Lukisan bencana tambang karya Ben Shahn

Korea Selatan Mulai Tes DNA pada 136 Korban Kerja Paksa di Tambang Batu Bara Jepang Masa Perang, Jejak Tragedi Ube

Seoul, 18 Mei 2026Kementerian Luar Negeri Korea Selatan mengumumkan akan segera memulai tes DNA terhadap jenazah yang ditemukan di lokasi bencana tambang batu bara masa perang di Ube, Jepang. Tragedi tersebut menewaskan 136 pekerja paksa Korea yang dipaksa bekerja di tambang selama Perang Dunia II.

Sejarah Kelam Tambang Ube

Menurut laporan Yonhap News Agency dan Korea JoongAng Daily, bencana tambang batu bara di Ube, sebuah kota di bagian barat daya Jepang, terjadi pada masa pendudukan Jepang.

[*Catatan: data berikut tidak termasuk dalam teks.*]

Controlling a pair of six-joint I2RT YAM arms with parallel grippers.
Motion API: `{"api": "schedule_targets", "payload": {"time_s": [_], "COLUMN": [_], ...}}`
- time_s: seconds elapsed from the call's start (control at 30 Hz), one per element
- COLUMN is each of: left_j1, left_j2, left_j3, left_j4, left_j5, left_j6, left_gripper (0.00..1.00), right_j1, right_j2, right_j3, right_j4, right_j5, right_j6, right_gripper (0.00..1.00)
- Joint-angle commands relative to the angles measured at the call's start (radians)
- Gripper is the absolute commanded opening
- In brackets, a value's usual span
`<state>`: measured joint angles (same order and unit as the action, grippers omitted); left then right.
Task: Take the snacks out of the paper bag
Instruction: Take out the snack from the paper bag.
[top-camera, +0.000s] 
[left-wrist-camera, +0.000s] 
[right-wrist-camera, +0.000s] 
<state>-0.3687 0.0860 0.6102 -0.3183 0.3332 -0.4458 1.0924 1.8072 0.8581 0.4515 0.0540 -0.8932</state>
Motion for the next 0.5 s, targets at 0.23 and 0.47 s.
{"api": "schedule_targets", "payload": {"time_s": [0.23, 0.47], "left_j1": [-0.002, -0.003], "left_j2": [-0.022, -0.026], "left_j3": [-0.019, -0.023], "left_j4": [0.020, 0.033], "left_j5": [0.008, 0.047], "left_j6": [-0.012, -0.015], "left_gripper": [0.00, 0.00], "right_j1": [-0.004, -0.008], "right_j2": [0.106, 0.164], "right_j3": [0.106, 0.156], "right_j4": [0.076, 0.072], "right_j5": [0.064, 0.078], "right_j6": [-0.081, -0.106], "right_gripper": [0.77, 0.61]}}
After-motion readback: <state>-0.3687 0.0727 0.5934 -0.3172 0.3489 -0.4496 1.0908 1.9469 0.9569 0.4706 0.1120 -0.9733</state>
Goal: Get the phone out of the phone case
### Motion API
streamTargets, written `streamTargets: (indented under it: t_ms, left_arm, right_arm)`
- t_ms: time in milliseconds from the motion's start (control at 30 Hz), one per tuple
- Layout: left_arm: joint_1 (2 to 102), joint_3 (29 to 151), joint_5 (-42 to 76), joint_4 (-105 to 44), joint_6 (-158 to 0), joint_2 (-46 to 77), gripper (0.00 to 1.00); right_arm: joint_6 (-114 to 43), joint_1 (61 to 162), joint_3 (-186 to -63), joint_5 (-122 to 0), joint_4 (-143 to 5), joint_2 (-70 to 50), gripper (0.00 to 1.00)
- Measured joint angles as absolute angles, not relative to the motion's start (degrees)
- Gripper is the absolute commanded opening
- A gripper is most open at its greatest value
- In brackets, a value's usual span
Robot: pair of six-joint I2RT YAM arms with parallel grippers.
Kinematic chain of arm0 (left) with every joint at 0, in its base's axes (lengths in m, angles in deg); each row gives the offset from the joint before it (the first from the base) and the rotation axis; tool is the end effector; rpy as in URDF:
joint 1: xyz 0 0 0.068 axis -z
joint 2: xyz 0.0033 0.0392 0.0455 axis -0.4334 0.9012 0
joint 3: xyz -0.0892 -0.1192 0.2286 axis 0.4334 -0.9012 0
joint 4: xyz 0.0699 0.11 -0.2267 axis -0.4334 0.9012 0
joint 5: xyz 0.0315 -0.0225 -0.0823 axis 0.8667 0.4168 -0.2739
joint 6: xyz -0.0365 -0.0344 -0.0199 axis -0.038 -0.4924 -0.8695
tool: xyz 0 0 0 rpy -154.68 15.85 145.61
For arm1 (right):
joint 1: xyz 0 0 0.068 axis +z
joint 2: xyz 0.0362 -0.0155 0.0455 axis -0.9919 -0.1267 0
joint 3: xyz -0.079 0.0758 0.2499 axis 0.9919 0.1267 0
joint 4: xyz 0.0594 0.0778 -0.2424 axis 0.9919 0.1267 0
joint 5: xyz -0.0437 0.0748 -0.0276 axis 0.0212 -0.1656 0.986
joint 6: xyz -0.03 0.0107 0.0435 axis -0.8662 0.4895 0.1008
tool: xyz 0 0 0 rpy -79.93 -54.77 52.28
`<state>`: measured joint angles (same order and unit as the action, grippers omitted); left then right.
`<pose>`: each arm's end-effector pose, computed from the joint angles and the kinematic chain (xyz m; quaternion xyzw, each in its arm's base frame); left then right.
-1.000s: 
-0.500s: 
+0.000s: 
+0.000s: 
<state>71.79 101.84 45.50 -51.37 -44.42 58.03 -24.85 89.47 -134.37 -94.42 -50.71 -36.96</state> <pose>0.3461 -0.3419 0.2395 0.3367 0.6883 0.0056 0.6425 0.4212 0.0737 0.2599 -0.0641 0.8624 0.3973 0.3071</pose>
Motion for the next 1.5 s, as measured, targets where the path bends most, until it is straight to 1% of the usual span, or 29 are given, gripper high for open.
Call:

Para pekerja paksa Korea dipaksa bekerja dalam kondisi yang sangat berbahaya tanpa perlindungan keselamatan yang memadai.

Korea Times melaporkan bahwa Korsel dan Jepang akan memulai tes DNA terhadap sisa-sisa jenazah yang ditemukan di tambang batu bara yang tenggelam tersebut. Langkah ini merupakan tahapan krusial dalam proses identifikasi korban yang telah berlangsung selama puluhan tahun.

Kooperation Seoul-Tokyo dalam Penyelesaian Sejarah

Pengumuman ini datang di tengah upaya perbaikan hubungan bilateral antara Jepang dan Korea Selatan. Perdana Menteri Sanae Takaichi dan Presiden Lee Jae Myung dijadwalkan bertemu pada 18 Mei 2026 di Andong, Korea Selatan, untuk membahas kerja sama ekonomi dan penyelesaian isu-isu sejarah yang masih menjadi sumber ketegangan.

Proses tes DNA ini melibatkan koordinasi antara Kementerian Luar Negeri Korsel, Kementerian Luar Negeri Jepang, dan tim forensik dari kedua negara. Identifikasi korban akan memungkinkan keluarga untuk menerima kembali jenazah kerabat mereka dan memberikan penutupan setelah dekade menunggu.

Kesimpulan: Inisiatif tes DNA untuk 136 korban kerja paksa di tambang Ube menandai langkah penting dalam rekonsiliasi sejarah antara Korea Selatan dan Jepang. Proses ini bukan hanya soal identifikasi forensik, tetapi juga tentang pengakuan terhadap penderitaan korban dan keadilan yang tertunda selama lebih dari 80 tahun.